◆ EXERCISE AIM:
Work out how many lines of the data contain "things" and reply with that number alone.

◆ Source data:

···

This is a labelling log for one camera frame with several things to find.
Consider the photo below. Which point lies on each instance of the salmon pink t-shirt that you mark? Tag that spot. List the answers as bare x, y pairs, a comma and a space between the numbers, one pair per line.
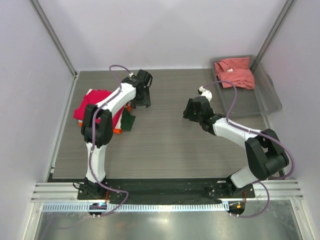
235, 70

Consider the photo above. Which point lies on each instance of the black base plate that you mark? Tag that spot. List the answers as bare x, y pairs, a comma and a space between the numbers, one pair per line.
162, 191

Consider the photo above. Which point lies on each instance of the right aluminium corner post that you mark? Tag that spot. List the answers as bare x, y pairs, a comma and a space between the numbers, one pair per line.
280, 19

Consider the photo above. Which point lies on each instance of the slotted cable duct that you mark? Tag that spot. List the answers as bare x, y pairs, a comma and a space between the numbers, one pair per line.
95, 207

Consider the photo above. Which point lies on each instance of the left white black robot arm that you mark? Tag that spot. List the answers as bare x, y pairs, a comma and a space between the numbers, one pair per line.
97, 129

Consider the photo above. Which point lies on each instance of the dark green t-shirt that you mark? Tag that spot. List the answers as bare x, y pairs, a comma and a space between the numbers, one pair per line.
127, 120

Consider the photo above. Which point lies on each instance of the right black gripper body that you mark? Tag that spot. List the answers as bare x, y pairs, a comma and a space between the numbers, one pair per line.
196, 117

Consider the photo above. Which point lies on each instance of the grey plastic tray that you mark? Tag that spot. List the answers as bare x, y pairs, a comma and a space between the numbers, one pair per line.
262, 100

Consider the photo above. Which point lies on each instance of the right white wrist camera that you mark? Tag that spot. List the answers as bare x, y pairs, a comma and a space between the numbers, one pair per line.
205, 93

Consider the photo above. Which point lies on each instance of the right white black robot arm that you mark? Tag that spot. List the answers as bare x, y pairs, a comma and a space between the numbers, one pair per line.
265, 155

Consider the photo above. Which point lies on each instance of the aluminium corner post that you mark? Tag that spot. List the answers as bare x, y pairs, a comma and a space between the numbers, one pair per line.
53, 36
280, 19

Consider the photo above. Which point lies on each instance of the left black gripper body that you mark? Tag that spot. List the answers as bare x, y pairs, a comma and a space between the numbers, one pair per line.
139, 97

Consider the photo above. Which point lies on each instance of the left aluminium corner post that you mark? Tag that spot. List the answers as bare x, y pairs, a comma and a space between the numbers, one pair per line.
53, 36

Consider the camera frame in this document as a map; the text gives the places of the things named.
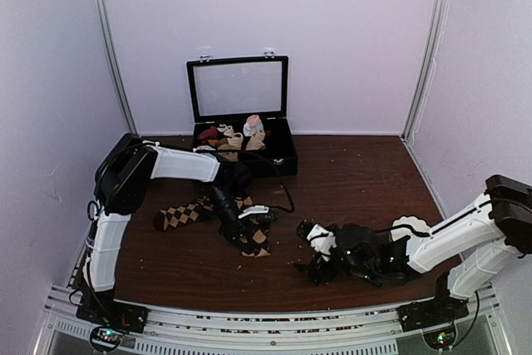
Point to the aluminium right corner post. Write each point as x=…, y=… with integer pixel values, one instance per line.
x=423, y=81

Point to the dark red rolled sock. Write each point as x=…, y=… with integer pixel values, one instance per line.
x=209, y=134

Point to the pink teal white rolled sock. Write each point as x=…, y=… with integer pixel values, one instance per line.
x=253, y=125

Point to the beige rolled sock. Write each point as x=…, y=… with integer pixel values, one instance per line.
x=256, y=141

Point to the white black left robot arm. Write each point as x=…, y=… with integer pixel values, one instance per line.
x=121, y=183

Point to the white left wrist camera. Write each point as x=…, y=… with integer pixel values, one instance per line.
x=253, y=210

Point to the brown tan argyle sock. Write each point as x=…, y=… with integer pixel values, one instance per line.
x=197, y=210
x=257, y=228

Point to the aluminium left corner post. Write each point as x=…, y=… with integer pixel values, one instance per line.
x=113, y=64

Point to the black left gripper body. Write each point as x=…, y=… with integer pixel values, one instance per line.
x=220, y=199

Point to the black box with glass lid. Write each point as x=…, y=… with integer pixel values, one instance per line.
x=229, y=90

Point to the cream rolled sock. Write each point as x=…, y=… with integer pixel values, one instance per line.
x=229, y=137

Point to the aluminium front rail frame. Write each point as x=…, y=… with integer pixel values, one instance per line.
x=368, y=330

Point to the white scalloped bowl right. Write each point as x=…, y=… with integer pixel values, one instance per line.
x=402, y=227

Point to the aluminium corner post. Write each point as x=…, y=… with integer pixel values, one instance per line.
x=423, y=81
x=113, y=64

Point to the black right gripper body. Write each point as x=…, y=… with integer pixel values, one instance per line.
x=362, y=272

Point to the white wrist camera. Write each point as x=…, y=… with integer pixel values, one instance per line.
x=253, y=210
x=321, y=240

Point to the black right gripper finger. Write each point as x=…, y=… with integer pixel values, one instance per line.
x=307, y=231
x=318, y=271

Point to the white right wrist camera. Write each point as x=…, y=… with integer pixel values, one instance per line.
x=321, y=240

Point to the tan rolled sock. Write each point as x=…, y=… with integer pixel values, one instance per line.
x=229, y=152

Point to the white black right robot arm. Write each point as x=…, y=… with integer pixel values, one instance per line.
x=496, y=225

···

◆ RESPONSE:
2